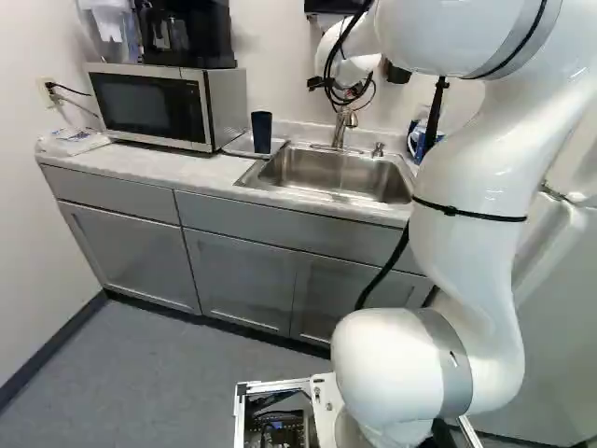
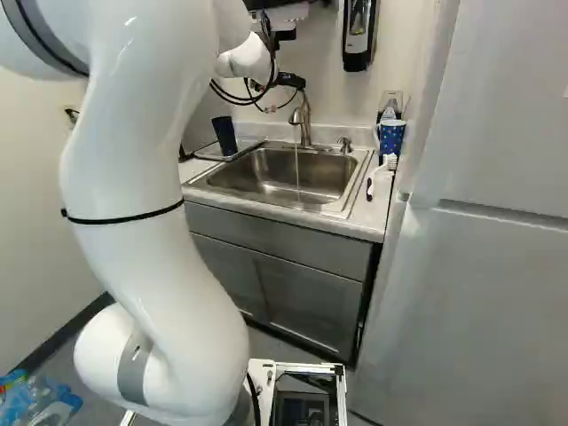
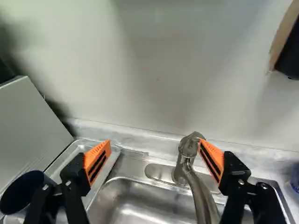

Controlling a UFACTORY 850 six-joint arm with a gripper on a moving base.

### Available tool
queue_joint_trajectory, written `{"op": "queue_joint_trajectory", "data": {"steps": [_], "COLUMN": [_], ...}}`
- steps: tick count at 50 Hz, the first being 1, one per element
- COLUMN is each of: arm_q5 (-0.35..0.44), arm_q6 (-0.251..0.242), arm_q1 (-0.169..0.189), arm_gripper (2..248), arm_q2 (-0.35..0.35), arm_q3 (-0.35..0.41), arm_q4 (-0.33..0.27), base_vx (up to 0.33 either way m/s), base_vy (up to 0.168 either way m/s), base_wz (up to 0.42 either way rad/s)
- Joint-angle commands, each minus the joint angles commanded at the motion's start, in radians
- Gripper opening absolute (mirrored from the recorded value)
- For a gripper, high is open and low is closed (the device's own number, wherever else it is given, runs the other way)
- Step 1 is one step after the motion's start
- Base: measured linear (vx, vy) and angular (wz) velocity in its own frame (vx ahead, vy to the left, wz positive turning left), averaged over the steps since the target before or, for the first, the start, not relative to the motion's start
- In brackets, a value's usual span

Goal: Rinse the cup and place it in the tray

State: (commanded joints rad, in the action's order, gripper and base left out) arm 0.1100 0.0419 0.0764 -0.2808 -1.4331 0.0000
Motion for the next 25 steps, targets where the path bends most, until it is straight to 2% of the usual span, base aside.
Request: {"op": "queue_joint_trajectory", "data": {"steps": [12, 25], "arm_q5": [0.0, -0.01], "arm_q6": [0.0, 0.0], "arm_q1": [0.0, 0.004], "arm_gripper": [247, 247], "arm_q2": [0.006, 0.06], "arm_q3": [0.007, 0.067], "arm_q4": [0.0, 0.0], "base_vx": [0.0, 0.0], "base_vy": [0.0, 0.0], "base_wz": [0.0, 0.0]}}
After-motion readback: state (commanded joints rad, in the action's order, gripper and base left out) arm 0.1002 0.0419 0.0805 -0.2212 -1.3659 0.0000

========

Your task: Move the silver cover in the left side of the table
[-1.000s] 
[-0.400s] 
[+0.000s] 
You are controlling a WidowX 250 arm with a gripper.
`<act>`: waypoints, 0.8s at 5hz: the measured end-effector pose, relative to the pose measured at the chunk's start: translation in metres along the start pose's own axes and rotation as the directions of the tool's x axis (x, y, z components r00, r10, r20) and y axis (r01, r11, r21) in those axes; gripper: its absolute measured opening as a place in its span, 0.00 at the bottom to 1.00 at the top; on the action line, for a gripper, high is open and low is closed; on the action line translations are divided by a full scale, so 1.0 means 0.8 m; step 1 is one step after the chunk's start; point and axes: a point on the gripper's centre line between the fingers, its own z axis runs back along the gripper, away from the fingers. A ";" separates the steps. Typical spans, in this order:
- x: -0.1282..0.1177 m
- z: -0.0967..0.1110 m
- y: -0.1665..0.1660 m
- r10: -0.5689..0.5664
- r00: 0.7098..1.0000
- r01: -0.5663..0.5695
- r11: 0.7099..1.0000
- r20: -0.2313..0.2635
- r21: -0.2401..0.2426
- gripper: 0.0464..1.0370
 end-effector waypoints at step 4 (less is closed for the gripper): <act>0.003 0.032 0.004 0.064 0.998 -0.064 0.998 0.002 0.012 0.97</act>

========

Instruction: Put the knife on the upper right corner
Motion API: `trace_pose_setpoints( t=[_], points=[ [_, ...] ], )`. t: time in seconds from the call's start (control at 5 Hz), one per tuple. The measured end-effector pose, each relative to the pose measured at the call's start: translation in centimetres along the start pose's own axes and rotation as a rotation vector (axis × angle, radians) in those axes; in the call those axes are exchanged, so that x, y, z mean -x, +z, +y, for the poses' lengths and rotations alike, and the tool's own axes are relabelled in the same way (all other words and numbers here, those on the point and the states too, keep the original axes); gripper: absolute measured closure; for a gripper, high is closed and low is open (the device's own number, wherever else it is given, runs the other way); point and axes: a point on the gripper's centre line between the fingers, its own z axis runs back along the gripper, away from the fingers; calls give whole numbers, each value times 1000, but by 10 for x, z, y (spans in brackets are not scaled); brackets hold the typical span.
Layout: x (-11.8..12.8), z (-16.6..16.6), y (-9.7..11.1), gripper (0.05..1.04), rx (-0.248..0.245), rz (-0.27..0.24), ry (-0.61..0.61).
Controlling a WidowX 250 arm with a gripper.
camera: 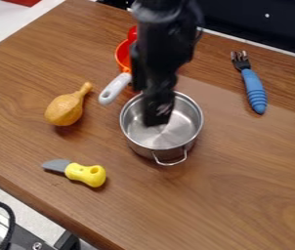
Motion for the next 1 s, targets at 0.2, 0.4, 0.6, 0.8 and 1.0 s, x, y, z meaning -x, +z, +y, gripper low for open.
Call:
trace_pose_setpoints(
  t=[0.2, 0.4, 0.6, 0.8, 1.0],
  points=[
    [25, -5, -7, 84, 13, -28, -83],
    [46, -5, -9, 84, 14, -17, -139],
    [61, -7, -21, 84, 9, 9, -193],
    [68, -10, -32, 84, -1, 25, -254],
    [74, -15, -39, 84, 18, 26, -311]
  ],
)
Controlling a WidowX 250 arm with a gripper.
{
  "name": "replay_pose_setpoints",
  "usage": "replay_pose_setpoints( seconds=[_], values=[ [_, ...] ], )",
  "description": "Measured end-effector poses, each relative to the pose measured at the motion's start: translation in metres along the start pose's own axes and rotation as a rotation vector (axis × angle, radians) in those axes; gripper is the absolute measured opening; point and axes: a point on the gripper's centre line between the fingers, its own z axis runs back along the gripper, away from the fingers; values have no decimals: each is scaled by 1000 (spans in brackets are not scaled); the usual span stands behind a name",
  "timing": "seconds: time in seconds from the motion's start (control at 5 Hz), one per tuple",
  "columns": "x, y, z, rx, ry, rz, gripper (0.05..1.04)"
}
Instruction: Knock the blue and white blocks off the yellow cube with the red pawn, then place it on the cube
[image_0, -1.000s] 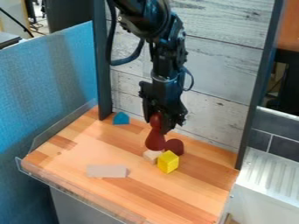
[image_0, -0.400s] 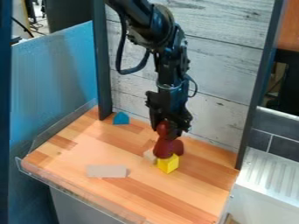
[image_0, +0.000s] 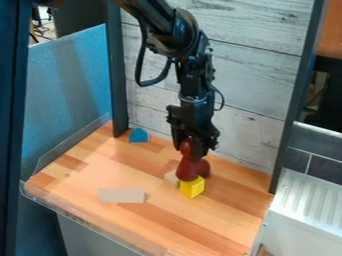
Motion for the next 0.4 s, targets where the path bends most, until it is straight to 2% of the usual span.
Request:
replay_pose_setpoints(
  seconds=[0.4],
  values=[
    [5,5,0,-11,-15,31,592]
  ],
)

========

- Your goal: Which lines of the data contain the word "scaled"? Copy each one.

- Your response:
Motion API: `trace_pose_setpoints( t=[_], points=[ [_, ...] ], )`. t: time in seconds from the call's start (control at 5 Hz), one per tuple. The measured end-effector pose, each relative to the pose measured at the call's start: translation in centimetres along the start pose's own axes and rotation as a rotation vector (axis × angle, radians) in those axes; in the call those axes are exchanged, so that x, y, z mean -x, +z, +y, for the poses' lengths and rotations alike, and the tool's own axes are relabelled in the same way (all other words and numbers here, those on the point and the states too, keep the original axes); gripper: absolute measured closure; for a gripper, high is closed and low is open (the device's own number, wherever else it is given, runs the other way); point and axes: a point on the gripper's centre line between the fingers, its own z axis runs back along the gripper, away from the fingers; calls give whole numbers, each value times 1000, but by 10 for x, z, y (spans in brackets are not scaled); brackets hold the typical span.
  "description": "Measured end-effector poses, each relative to the pose measured at the motion's start: translation in metres along the start pose's own axes and rotation as a rotation vector (axis × angle, radians) in those axes; gripper is the absolute measured opening; point and axes: a point on the gripper's centre line between the fingers, its own z axis runs back along the gripper, away from the fingers; values have no decimals: each is scaled by 1000 (spans in brackets are not scaled); the usual span stands behind a name",

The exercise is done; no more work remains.